Not particularly tall, he was nevertheless a striking figure, stern-looking, with an eagle’s nose and a slightly melancholy expression around his mouth. His strong soul often seemed inhibited. His unhappy marriage remained without children. Those around him experienced him as somewhat reserved, almost withdrawn, and sometimes even brusque. He pondered a lot about the problem of evil.
Through countless lectures, he had worked for the first foundation of The Christian Community. There is hardly an issue of The Christian Community magazine in which he did not publish an essay, a story, a poem, or a book review. In 1931, Wilhelm Salewski’s only book publication appeared: Die Psychoanalyse Sigmund Freuds, Grundfragen und Konsequenzen – Als Protest gegen den Verleihung des Goethepreises an Sigmund Freud [The Psychoanalysis of Sigmund Freud, Basic Questions and Consequences – As a Protest against the Awarding of the Goethe Prize to Sigmund Freud]. He self-published “Briefe” (essays) with the overall title Goethes Wesen und Werk [Goethe’s Essence and Work].
Throughout his life, he had felt the mandate to continue to stand up for anthroposophy. In 1948 he wrote to the aged Marie Steiner, whose reply on the relationship between anthroposophy and The Christian Community is an important document: “… That is why your letter touched me. I cannot think that it is still a question of which of our movements will triumph over the other and how we should delimit our fields of work from each other. I think we must seek ways of fusion …. With best regards Marie Steiner. “ [Cf. the book: Marie Steiner und die Christengemeinschaft [Marie Steiner and The Christian Community] by Wolfgang Gädeke (Stuttgart).]
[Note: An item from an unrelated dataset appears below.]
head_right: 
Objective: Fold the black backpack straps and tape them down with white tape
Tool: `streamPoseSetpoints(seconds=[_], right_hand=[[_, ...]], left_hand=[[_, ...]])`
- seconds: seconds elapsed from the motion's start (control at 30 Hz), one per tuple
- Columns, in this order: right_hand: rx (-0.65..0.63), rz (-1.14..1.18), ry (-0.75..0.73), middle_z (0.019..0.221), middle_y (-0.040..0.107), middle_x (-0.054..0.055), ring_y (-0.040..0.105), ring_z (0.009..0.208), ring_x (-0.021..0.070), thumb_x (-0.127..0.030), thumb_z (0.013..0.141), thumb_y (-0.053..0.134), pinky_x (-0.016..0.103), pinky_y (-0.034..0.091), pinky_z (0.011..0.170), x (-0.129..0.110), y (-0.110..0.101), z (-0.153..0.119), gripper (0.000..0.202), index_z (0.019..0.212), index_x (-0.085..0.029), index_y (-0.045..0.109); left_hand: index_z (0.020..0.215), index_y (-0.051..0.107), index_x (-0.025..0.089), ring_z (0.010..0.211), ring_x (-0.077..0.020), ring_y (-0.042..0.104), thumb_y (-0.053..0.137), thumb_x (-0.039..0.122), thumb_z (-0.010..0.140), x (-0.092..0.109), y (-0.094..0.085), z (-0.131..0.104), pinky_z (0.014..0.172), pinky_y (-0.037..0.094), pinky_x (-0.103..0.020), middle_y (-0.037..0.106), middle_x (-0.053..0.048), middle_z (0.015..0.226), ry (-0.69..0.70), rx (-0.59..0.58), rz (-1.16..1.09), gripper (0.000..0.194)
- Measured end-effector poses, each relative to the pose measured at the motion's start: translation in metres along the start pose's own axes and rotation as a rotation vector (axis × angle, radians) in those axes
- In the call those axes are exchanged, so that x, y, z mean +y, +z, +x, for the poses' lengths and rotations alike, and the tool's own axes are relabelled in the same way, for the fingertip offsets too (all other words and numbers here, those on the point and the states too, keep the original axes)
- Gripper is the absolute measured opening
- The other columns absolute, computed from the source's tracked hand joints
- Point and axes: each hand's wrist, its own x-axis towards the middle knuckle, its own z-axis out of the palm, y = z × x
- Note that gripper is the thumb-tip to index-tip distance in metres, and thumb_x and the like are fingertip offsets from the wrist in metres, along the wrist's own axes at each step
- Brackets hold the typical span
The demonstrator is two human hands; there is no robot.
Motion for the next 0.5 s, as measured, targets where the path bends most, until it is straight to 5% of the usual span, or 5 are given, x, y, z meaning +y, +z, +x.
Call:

On the painting by Rembrandt
“Christ and the Disciples in Emmaus”
How familiar Emmaus is to me. –
I have to paint it again and again.
I saw Him walking with His own
through the evening field and hear His words:
… “suffering in Jerusalem … ”
… “enter into His glory … ”
and my heart burns within me.
You earth, shining with dew
golden grain, you silent animals,
how you are one in His peace.
You poor hut, more gloriously adorned
than Solomon’s consecrated temple.
I enter with Him, –
He breaks the bread, –
and flaming, glowing I saw in the hut a sun….
The Dornach theological course gave me the opportunity to recognize the essence of a contemporary liturgy and its absolute necessity for our present. Since the day I understood that intellectualism and materialism could be overcome through a liturgy, I have remained unwavering in my determination to work on the religious renewal of our people in the way that has been shown to us. The deepest essence of all that has been given to us by Dr. Steiner proves itself to me through the daily effect of strength that emanates from it. I hope and long that we will soon have the opportunity to work outwards.